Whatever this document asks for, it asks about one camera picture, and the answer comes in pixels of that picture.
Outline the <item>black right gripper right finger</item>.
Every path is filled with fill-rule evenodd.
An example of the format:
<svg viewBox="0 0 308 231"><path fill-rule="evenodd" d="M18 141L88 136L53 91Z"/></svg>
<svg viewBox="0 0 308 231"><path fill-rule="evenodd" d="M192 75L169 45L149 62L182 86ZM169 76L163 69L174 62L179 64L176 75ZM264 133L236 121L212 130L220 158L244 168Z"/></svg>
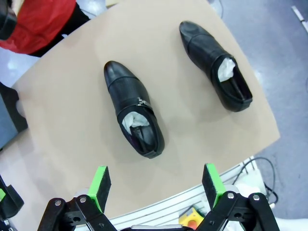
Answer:
<svg viewBox="0 0 308 231"><path fill-rule="evenodd" d="M255 192L244 197L227 191L214 164L204 165L202 184L210 211L198 231L221 231L229 221L238 222L245 231L279 230L265 195Z"/></svg>

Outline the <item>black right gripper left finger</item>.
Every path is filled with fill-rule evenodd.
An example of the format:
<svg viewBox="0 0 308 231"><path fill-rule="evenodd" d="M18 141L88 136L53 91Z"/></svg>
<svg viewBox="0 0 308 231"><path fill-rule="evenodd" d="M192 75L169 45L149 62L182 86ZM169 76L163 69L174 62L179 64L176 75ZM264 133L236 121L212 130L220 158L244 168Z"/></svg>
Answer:
<svg viewBox="0 0 308 231"><path fill-rule="evenodd" d="M108 167L98 167L87 194L69 202L62 198L52 198L48 202L38 230L74 231L77 226L86 225L91 231L115 231L104 214L110 188Z"/></svg>

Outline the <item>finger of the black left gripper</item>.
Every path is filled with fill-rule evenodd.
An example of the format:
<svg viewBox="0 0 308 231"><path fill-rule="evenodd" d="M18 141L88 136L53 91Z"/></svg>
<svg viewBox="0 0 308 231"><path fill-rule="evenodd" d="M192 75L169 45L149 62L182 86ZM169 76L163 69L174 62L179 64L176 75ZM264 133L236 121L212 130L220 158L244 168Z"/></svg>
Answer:
<svg viewBox="0 0 308 231"><path fill-rule="evenodd" d="M12 185L0 185L0 219L14 217L24 205L24 201Z"/></svg>

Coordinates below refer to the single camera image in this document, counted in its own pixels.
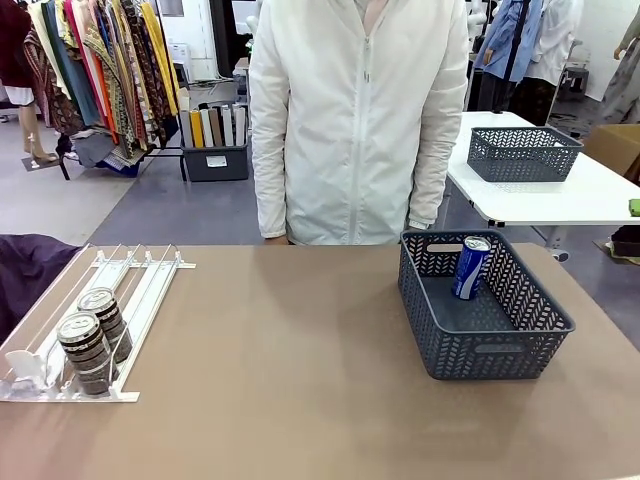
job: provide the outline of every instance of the silver can
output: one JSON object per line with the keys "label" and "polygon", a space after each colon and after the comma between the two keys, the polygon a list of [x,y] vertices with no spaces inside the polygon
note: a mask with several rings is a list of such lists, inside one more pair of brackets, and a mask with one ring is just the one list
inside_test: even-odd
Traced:
{"label": "silver can", "polygon": [[114,358],[121,363],[129,358],[133,343],[127,329],[127,324],[122,318],[120,307],[112,290],[109,288],[94,288],[86,292],[78,299],[78,310],[91,312],[100,320],[102,331],[109,341]]}

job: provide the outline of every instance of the white garment
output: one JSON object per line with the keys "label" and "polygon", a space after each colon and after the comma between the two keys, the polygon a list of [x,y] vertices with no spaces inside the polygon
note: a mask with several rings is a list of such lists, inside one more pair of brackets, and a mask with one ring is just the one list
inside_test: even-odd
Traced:
{"label": "white garment", "polygon": [[9,101],[18,107],[26,107],[36,101],[33,90],[28,87],[4,87]]}
{"label": "white garment", "polygon": [[549,1],[526,77],[539,78],[552,85],[560,83],[583,7],[584,0]]}
{"label": "white garment", "polygon": [[464,0],[389,0],[366,41],[353,0],[266,0],[250,67],[260,230],[397,243],[431,224],[460,130]]}

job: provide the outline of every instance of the zipper
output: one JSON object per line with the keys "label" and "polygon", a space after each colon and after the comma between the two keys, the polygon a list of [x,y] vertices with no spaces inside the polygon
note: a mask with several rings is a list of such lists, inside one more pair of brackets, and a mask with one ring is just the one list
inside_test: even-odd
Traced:
{"label": "zipper", "polygon": [[355,147],[352,151],[353,157],[353,175],[351,177],[351,212],[349,215],[349,244],[353,245],[356,238],[356,230],[358,225],[358,210],[360,207],[359,199],[359,181],[360,181],[360,164],[364,158],[365,139],[367,134],[368,119],[365,112],[369,109],[370,104],[370,86],[371,86],[371,38],[365,37],[364,40],[364,61],[363,75],[358,80],[356,95],[356,121],[354,127]]}

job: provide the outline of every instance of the gray basket on white table
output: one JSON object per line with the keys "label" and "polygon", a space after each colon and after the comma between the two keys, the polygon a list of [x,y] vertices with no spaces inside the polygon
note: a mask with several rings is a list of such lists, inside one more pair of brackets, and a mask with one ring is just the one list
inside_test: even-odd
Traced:
{"label": "gray basket on white table", "polygon": [[487,182],[564,182],[582,147],[552,127],[474,128],[467,163]]}

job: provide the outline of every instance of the soda can
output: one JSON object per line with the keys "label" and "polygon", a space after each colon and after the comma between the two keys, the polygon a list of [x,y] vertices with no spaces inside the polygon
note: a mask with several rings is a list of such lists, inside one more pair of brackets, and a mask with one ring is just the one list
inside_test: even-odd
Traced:
{"label": "soda can", "polygon": [[464,239],[453,283],[453,294],[457,298],[471,300],[476,297],[482,279],[482,268],[490,252],[491,243],[486,238],[467,237]]}

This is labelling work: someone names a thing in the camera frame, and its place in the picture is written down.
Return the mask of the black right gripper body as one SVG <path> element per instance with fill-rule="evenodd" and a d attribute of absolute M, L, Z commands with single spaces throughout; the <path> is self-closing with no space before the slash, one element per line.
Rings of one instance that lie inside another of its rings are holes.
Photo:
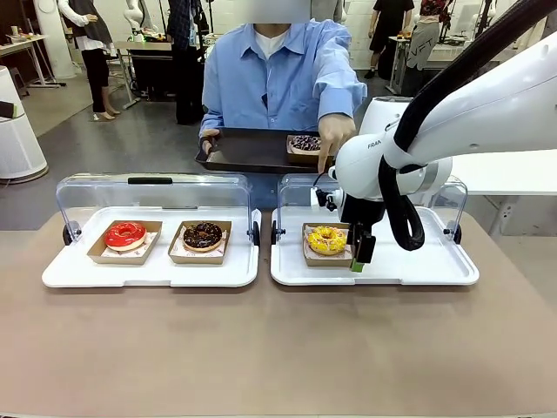
<path fill-rule="evenodd" d="M 345 193 L 339 218 L 342 223 L 358 226 L 362 231 L 371 233 L 373 226 L 383 219 L 385 211 L 383 201 L 354 198 Z"/>

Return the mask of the person's left hand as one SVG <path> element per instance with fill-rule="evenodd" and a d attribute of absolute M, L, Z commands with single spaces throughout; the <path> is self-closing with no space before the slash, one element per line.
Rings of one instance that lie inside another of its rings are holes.
<path fill-rule="evenodd" d="M 331 113 L 319 119 L 319 173 L 325 171 L 328 157 L 334 155 L 340 147 L 355 135 L 356 125 L 353 118 L 342 113 Z"/>

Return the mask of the person's right hand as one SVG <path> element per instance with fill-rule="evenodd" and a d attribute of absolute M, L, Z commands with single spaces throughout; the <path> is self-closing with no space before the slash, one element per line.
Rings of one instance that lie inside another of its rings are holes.
<path fill-rule="evenodd" d="M 213 146 L 220 136 L 220 130 L 216 128 L 206 129 L 201 132 L 200 149 L 205 155 L 209 155 Z"/>

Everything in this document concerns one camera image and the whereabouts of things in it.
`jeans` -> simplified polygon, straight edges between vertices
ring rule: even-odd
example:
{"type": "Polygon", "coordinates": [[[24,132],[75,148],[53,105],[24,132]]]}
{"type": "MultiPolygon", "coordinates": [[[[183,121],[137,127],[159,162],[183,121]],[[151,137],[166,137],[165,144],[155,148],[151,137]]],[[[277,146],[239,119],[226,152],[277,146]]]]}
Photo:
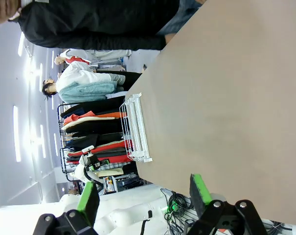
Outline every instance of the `jeans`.
{"type": "Polygon", "coordinates": [[[180,0],[176,15],[157,33],[166,35],[177,33],[202,5],[195,0],[180,0]]]}

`wire dish rack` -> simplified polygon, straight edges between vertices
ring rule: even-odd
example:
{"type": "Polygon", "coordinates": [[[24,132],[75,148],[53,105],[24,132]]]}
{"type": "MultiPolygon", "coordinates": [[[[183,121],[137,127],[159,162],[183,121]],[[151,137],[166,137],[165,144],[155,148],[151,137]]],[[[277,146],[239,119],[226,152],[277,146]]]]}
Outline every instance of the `wire dish rack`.
{"type": "Polygon", "coordinates": [[[136,162],[151,162],[140,104],[141,93],[131,95],[119,108],[127,156],[136,162]]]}

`black hair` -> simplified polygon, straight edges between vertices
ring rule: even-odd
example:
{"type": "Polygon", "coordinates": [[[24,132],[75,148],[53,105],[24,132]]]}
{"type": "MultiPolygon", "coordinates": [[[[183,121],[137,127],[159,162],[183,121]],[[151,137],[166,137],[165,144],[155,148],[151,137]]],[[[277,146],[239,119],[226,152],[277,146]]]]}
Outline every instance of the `black hair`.
{"type": "Polygon", "coordinates": [[[51,85],[53,85],[53,83],[45,84],[45,81],[43,81],[42,93],[46,96],[46,99],[52,98],[53,95],[57,94],[57,92],[49,93],[48,91],[46,91],[46,89],[48,89],[51,85]]]}

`beige garment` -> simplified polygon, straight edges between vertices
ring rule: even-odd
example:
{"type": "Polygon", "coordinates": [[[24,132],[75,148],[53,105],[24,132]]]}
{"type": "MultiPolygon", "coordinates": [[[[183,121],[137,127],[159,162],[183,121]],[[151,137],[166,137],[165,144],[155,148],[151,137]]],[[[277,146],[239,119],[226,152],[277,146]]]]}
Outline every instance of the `beige garment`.
{"type": "Polygon", "coordinates": [[[122,168],[113,168],[108,170],[101,170],[95,172],[98,177],[106,177],[106,176],[112,176],[112,175],[122,175],[124,174],[124,171],[122,168]]]}

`plaid garment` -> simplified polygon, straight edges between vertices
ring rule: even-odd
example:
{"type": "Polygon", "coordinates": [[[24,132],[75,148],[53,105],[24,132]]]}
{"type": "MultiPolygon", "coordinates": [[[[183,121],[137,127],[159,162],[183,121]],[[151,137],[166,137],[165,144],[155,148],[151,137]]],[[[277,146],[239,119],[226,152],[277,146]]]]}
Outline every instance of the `plaid garment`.
{"type": "Polygon", "coordinates": [[[95,171],[101,171],[101,170],[108,170],[108,169],[113,169],[113,168],[121,168],[124,165],[129,164],[128,163],[110,163],[110,164],[106,164],[106,165],[102,165],[99,169],[95,170],[95,171]]]}

━━━━

- [What the task requires] Copy out whichever lines of the listing contain the word "left".

- [Completed task]
Outline the <item>black right gripper left finger</item>.
Outline the <item>finger of the black left gripper</item>.
Return the mask of the person's left hand as one SVG <path> element per instance with fill-rule="evenodd" and a d attribute of absolute M, L, Z commands with single spaces throughout; the <path> is self-closing with no space before the slash, one element per line.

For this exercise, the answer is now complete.